Three weeks later, Mid Vermont was expelled from the league and denied participation in sports and other extracurricular activities in the state, including spelling bees and debate competitions.
“This case has nothing to do with beliefs,” a league committee wrote at the time. “It has everything to do with actions and their impact on transgender students.”
The Second Circuit disagreed, writing that testimony from the league’s leader indicated that the state sports body didn’t adjudicate Mid Vermont’s case in a “neutral” manner.
“The VPA’s Executive Director publicly castigated Mid Vermont — and religious schools generally — while the VPA rushed to judgment on whether and how to discipline the school,” the court wrote, adding that “the punishment imposed was unprecedented, overbroad, and procedurally irregular.”
While parties in the Vermont case agreed to settle, several others are testing the constitutionality of state laws and school policies governing trans student-athletes’ participation in sports. The Supreme Court heard arguments in January over bans on trans student-athletes enacted in Idaho and West Virginia, currently blocked by lower courts. The states are two among 27 with similar laws banning trans students from participating in school sports.

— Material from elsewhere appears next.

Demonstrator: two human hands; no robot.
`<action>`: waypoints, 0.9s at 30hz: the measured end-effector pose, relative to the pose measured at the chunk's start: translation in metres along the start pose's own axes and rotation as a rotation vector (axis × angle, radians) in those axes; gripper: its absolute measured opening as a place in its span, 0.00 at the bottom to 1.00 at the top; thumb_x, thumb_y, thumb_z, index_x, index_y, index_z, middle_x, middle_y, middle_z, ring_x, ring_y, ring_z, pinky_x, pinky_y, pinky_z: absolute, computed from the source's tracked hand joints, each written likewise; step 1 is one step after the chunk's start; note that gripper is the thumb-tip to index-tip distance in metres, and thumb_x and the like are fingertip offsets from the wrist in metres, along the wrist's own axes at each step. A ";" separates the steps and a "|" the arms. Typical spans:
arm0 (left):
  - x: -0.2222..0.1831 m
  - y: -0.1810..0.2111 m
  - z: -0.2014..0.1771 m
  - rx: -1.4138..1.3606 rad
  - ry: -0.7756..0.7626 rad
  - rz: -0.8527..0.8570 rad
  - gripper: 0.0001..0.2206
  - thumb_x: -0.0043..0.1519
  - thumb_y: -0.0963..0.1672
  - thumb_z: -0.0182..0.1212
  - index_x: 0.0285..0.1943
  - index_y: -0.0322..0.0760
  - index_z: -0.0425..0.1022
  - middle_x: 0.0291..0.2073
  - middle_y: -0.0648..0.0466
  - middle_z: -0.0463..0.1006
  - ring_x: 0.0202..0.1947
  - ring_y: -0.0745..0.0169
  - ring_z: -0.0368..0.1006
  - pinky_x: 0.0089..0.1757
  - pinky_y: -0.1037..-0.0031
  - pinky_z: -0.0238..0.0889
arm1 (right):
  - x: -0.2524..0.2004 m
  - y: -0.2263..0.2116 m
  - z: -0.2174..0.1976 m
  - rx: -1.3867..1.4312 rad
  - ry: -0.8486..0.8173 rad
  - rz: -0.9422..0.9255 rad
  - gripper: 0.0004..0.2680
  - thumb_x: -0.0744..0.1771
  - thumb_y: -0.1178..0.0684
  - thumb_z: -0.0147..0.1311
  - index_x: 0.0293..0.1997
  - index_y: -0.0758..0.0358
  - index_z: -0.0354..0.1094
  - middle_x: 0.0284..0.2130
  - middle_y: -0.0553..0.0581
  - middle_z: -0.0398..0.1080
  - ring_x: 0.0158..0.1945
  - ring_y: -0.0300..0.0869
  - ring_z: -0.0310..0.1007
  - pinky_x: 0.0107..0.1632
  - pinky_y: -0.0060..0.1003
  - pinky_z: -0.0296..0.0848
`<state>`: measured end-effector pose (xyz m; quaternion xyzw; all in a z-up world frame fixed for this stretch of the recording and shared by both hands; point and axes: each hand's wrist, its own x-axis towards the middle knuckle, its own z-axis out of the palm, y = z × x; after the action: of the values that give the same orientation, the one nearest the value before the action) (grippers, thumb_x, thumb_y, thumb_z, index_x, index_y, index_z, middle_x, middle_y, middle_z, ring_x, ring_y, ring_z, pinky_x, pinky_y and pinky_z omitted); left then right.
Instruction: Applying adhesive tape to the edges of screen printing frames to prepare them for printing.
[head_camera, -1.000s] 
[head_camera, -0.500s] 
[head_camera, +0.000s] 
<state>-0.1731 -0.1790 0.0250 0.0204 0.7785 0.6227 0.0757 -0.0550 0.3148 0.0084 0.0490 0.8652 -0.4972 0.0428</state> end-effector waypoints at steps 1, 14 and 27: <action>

The Vermont sports league’s director was called out by the Second Circuit judges, Jay Nichols, who disputed their characterization of his organization’s decision to expel Mid Vermont as discriminatory and based on religious animus.
“There’s nobody at the VPA that has any animosity toward any religion,” Nichols, who is himself a Christian, said after the ruling. “None of our officers, none of our members, or anyone employed by the VPA.”